WORK INSTRUCTION –
Among the entries below, find the lines with the word "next" and copy them.

= = = =

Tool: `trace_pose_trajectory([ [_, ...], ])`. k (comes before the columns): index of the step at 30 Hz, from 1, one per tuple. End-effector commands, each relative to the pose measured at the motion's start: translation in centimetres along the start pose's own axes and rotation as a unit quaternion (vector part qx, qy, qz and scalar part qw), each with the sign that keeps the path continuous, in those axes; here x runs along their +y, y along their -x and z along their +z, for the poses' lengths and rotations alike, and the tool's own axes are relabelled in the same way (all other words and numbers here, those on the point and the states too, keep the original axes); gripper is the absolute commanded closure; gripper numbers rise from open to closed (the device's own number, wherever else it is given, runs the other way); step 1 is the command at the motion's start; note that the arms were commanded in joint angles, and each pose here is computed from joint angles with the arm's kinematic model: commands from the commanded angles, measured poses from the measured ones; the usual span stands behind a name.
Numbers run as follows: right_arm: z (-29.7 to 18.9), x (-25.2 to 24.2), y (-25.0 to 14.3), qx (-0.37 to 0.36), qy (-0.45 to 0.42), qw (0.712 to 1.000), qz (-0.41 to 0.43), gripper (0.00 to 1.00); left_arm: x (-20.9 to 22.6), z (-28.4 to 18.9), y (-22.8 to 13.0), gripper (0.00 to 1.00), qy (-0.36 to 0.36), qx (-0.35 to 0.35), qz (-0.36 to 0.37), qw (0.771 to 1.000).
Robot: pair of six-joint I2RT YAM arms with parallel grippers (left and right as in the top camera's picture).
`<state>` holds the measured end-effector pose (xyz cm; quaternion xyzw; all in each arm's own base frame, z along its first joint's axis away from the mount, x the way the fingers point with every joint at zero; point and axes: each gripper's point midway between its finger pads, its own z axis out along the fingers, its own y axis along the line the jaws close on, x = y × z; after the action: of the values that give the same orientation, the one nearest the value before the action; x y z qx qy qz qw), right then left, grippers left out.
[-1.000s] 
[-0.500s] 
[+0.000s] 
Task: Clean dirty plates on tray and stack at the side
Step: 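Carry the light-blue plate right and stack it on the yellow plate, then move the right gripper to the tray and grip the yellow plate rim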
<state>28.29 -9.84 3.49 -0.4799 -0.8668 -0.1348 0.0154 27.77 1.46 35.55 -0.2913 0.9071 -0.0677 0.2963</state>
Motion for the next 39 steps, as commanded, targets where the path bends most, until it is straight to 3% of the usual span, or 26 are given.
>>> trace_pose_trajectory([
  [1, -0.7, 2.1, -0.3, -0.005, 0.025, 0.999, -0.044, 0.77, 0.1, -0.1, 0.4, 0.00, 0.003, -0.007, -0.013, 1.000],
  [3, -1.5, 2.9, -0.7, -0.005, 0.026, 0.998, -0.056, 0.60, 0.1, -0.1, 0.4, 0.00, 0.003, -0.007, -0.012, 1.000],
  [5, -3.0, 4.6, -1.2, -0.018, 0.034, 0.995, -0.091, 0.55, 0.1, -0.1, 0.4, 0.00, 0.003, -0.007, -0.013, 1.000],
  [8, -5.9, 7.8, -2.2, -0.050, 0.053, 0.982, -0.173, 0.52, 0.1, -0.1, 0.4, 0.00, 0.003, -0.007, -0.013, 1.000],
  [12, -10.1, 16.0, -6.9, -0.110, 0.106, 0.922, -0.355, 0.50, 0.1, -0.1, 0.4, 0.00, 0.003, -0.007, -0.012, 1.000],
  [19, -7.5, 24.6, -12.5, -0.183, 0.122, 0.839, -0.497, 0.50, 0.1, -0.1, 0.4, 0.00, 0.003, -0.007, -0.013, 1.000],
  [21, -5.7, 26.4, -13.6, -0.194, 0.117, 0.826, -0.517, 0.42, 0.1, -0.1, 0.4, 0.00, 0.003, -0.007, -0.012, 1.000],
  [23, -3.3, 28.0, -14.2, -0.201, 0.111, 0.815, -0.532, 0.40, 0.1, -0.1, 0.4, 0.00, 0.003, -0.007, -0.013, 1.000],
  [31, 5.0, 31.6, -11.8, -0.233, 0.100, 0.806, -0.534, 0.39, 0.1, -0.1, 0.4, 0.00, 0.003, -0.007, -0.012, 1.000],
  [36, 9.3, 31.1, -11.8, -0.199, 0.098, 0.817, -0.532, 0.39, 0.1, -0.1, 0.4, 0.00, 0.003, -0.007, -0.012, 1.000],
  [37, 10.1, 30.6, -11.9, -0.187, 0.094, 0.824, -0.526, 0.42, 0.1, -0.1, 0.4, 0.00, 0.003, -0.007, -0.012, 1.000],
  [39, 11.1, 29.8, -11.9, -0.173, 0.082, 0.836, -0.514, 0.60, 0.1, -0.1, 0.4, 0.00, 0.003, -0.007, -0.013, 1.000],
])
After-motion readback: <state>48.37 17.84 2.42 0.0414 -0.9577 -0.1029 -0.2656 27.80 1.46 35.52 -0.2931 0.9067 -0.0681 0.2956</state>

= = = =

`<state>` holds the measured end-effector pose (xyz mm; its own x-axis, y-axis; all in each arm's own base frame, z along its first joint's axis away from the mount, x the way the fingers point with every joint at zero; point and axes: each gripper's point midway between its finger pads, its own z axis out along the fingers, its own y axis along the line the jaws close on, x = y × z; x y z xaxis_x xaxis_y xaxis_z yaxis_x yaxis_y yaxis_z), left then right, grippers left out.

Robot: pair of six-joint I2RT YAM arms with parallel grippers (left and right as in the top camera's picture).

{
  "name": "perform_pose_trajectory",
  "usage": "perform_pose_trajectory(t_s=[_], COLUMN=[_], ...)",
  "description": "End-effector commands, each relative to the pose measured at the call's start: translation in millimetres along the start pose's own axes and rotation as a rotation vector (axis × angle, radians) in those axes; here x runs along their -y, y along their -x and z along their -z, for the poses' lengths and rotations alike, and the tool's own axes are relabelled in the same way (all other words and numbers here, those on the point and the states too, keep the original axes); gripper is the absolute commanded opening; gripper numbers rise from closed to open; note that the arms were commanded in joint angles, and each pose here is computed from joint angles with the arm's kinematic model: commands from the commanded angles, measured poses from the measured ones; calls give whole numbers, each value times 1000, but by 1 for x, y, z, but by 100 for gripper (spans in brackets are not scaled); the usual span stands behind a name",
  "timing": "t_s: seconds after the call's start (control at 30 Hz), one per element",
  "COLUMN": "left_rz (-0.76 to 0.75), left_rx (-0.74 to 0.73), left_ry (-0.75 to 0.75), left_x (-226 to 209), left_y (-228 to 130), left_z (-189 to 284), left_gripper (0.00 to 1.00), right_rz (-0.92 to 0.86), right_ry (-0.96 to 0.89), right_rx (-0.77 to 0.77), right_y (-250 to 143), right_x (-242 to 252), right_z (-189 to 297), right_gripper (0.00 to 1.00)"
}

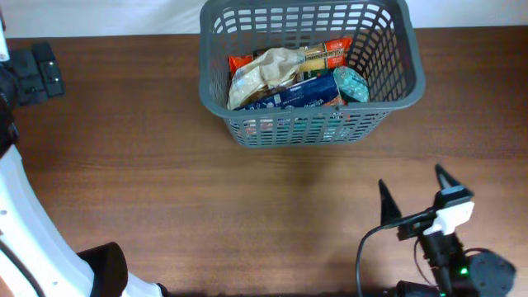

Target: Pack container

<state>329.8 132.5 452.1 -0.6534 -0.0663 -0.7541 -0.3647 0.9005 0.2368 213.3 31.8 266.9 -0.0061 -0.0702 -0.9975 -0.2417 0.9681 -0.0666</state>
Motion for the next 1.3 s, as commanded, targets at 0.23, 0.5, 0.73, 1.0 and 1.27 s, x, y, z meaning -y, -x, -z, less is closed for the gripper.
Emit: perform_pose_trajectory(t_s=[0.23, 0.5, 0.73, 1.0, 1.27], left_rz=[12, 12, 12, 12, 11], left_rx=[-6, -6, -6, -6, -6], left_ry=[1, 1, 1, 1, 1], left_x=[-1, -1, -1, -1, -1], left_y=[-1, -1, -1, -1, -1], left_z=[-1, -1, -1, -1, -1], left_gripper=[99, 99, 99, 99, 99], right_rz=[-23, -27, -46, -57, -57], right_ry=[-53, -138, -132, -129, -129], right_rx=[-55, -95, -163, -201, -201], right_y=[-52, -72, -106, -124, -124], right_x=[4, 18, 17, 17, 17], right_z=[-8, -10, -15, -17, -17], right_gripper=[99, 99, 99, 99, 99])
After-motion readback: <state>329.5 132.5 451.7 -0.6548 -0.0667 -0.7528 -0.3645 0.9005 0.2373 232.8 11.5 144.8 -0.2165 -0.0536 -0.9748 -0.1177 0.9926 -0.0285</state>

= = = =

COMPLETED TASK –
Motion for the next 39 steps, as commanded, targets where the path bends most, until it is straight to 3% of the usual span, or 26 are given.
Motion for the next 1.3 s, as commanded, targets at 0.23, 0.5, 0.73, 1.0 and 1.27 s, x, y, z meaning -y, -x, -z, less is closed for the gripper.

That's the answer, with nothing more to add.